- **YOUR INSTRUCTIONS**
Go through the material below and copy each line where the word "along" appears.

- **SUPPLIED MATERIAL**
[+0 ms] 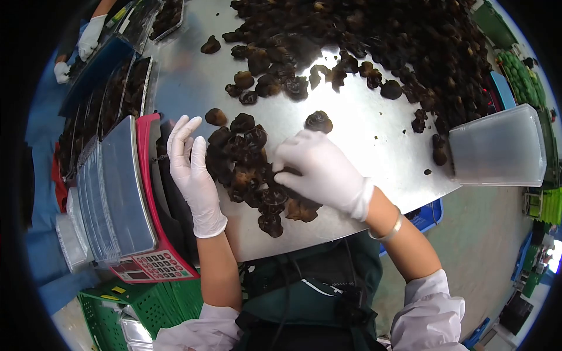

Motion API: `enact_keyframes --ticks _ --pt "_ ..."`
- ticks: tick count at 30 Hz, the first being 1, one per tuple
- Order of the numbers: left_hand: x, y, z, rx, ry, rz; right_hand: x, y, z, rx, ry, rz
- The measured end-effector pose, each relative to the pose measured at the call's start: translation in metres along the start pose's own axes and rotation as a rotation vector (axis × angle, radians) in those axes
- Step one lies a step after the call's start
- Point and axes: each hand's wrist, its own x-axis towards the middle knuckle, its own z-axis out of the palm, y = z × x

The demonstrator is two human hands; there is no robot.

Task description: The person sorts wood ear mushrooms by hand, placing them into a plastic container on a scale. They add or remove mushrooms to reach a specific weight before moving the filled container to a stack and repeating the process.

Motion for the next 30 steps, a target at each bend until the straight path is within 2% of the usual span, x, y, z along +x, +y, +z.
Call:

- **YOUR RESPONSE**
- The measured end-effector pose, each relative to the pose measured at the call's start: translation in metres along the start pose's own axes and rotation as a rotation vector (axis × angle, radians) in those axes
Motion for the next 30 steps, a target at each bend until the straight path is within 2% of the usual span, x, y, z along +x, +y, +z.

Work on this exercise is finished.